Tuttavia per gli investitori più disincantati la prima questione
da prendere in considerazione è se la norma della proibizione
dei salvataggi possa, ora o in futuro, essere resa operante. Se la
risposta fosse negativa, la definizione dei differenziali di rendimento
potenziali diventa del tutto teorica, i tassi d'interesse convergeranno
semplicemente verso quelli delle nazioni considerate garanti finali
della Comunità, e ne risulterebbe fatalmente una federazione
politica.
E tale risultato non è tuttavia inevitabile. La politica "migliore"

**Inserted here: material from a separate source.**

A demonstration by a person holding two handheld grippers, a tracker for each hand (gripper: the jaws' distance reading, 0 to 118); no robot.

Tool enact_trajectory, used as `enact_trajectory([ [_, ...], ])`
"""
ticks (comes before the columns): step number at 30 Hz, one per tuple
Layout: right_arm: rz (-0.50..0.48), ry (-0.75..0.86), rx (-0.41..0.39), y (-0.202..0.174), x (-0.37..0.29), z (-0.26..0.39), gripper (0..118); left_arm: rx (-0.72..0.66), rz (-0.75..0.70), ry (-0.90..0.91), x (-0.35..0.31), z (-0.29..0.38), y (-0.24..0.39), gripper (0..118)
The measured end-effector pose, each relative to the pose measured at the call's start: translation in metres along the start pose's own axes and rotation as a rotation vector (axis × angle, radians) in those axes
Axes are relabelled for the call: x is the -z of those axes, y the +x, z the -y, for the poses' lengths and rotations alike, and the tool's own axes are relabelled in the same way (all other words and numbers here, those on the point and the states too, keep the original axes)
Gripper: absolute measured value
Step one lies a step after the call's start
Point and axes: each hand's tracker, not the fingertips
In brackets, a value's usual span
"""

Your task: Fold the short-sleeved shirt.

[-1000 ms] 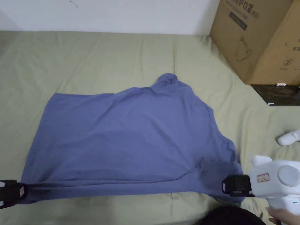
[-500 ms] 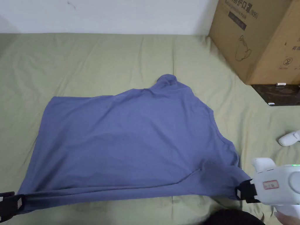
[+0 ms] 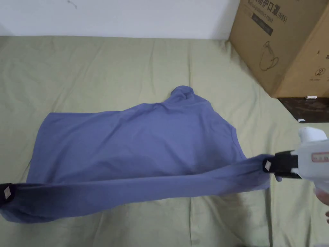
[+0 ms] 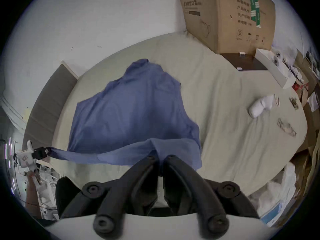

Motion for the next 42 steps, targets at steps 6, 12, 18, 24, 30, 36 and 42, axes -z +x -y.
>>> enact_trajectory([
  [6,0.036,-0.104,0.046,0.002,0.087,-0.065,3,0.019,-0.033,-0.069,0.082,-0.051,-0.01,2],
  [12,0.117,-0.168,0.061,0.002,0.154,-0.077,4,-0.038,-0.061,-0.121,0.14,-0.057,-0.025,33],
  [18,0.165,-0.084,-0.002,-0.002,0.151,-0.052,117,-0.175,-0.003,-0.095,0.134,-0.043,-0.041,96],
  [24,0.126,0.009,-0.031,-0.012,0.106,-0.025,117,-0.24,0.04,-0.027,0.084,-0.022,-0.031,100],
  [30,-0.008,0.111,-0.014,-0.029,0.058,0.01,11,-0.163,0.012,-0.039,0.038,0.008,-0.013,19],
  [36,-0.095,0.085,0.002,-0.036,0.046,0.028,0,-0.054,-0.035,-0.083,0.029,0.018,-0.009,1],
  [42,-0.093,0.048,-0.01,-0.034,0.043,0.036,0,-0.105,-0.077,-0.143,0.073,0.009,-0.045,105],
])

dovrebbe consistere nel convincere i risparmiatori di due o tre questioni:
non si farà ricorso all'inflazione a sorpresa in risposta ai
problemi inerenti al pagamento dei debiti; i governi pensano che i
loro obiettivi siano da perseguire per mezzo della stabilità
dei prezzi; e, pertanto, adotteranno politiche atte al raggiungimento
di questa meta, facendo in tal modo diminuire i tassi d'interesse
nominali. E' fondamentale per una politica di questo tipo la creazione
di un'affidabile e indipendente Banca centrale europea, avente come
scopo la stabilità dei prezzi. Un notevole vantaggio di tale
stabilità consiste nel fatto che il suo impatto sui tassi d'interesse
ridurrebbe i costi di servizio del debito in misura bastante a fugare
qualsiasi timore di una crisi del debito pubblico. Solo Grecia e Italia
continuerebbero ad essere esposte a sensibili aumenti dei loro tassi
debitori, e in caso di felice attuazione dell'ambizioso programma
di riforma siglato nel febbraio di quest'anno si arriverebbe alla
soluzione del problema debitorio greco.
Anche dopo il raggiungimento della stabilità dei prezzi, misure
di reciproca sorveglianza potrebbero senza alcun dubbio incoraggiare
una tendenza permanente alla diminuzione dei deficit pubblici. Se
i livelli dei debiti dovessero continuare a crescere, a lungo andare
gli Stati membri si accorgerebbero che una restrizione della politica
monetaria comunitaria farebbe oltrepassare ai loro titoli i limiti
di rischiosità accettabili da parte delle istituzioni finanziarie
della Comunità. Se dovessero andare perduti i vantaggi offerti
da un'opportunità che si verifica una sola volta nel corso
di una generazione -cioè la stabilità dei prezzi - la
generazione futura erediterebbe un fardello di debiti insopportabile.